Voltemos a Wadih Damous: "Polícia Federal e Ministério Público ganharam uma autonomia exacerbada. E o próprio presidente Lula se iludiu com isso, achando que com o que ele chama de republicanismo, que fortalecer esses órgãos seria prova da imparcialidade do governo. Isso é ingenuidade. Não existe imparcialidade no aparelho do Estado".

Ingenuidade é o termo. Em entrevista que fiz com Laymert Garcia dos Santos em março, ele comentou ser inadmissível que, três anos depois das informações de que Dilma Rousseff era alvo de escutas, ela continuava fazendo ligações não criptografadas. O comentário de Laymert se deu a propósito da admiração do próprio Edward Snowden, ex-agente de inteligência da NSA, que, em 17 de março, postou em sua conta no Twitter: "Going dark é um conto de fadas: três anos depois das manchetes de escutas de Dilma, ela continua fazendo ligações não criptografadas".

Comentário de Laymert:

"No meu entender, o comentário do Snowden é pequeno, mas luminoso. Ele mostra o despreparo do governo brasileiro e da presidenta com relação ao próprio processo e a estratégia que está em curso de desestabilização, na medida em que ele comenta que três anos depois de ter sido revelado o grampo da NSA contra Dilma e outros chefes de Estado, ela ainda se comunica sem criptografia. Significa que isso não entrou no âmbito do governo, dos políticos ou da máquina do Estado, que precisava ter uma precaução de defesa, e nada foi feito nesse sentido.

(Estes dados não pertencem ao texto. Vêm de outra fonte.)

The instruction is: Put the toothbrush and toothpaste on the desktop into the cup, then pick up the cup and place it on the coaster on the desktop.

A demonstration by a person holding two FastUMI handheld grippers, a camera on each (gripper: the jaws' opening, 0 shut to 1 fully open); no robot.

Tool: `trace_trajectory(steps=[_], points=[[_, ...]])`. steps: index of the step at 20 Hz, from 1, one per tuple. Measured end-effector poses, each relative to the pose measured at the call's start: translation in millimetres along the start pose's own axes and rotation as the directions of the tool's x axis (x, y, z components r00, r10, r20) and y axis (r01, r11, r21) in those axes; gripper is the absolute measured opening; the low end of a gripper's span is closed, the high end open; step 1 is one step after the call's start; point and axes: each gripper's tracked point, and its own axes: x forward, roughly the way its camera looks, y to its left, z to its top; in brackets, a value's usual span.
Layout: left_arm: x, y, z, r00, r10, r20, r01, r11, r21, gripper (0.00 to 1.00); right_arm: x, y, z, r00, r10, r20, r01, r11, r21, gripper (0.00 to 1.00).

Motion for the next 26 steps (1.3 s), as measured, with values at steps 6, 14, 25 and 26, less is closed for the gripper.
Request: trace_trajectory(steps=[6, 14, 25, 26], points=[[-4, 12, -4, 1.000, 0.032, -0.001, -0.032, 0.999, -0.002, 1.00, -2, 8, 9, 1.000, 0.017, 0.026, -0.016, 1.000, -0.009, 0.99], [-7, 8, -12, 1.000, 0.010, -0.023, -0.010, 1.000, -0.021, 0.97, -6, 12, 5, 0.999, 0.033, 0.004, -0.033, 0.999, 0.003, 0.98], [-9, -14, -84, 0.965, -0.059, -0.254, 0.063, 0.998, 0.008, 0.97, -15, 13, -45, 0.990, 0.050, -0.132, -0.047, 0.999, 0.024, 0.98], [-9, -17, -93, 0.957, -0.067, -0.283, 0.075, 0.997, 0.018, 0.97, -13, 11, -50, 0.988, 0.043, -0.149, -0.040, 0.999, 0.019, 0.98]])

"Não existe uma leitura do que está acontecendo, por parte do governo, nem do PT, nem da esquerda como um todo. As pessoas se espantam com o processo, ficam abismadas com o grau de violência, mas não estão se preparando para se defender antes das coisas acontecerem. O governo não tem uma visão estratégica sobre o que está acontecendo".

Concluímos assim, para voltar a Pepe Escobar, em texto da semana passada, já citado acima (leia aqui: The Empire of Chaos Strikes Back):

"Em Washington, o senador paperboy murmurou, 'vamos explicar que o Brasil não é uma república de bananas'. Bem, não era, mas agora, graças às hienas da Guerra Híbrida, é. Quando você tem um homem (Eduardo Cunha) com 11 contas bancárias ilegais na Suíça, citado na documentação do Panamá Papers, e sob investigação do Supremo Tribunal Federal, que controla o destino político de uma nação inteira, você tem uma república de bananas. Quando você tem um juiz provinciano (Sérgio Moro) hipócrita ameaçando prender o ex-presidente Lula por um apartamento modesto e um sítio que ele não possui, mas ao mesmo tempo é incapaz de colocar um dedo sobre Brutus Dois (Eduardo Cunha), ao lado de grande parte dos pomposos juízes do Supremo Tribunal, você tem uma república de bananas".

Só para esclarecer. Segundo Pepe Escobar, Brutos Um é Michel Temer.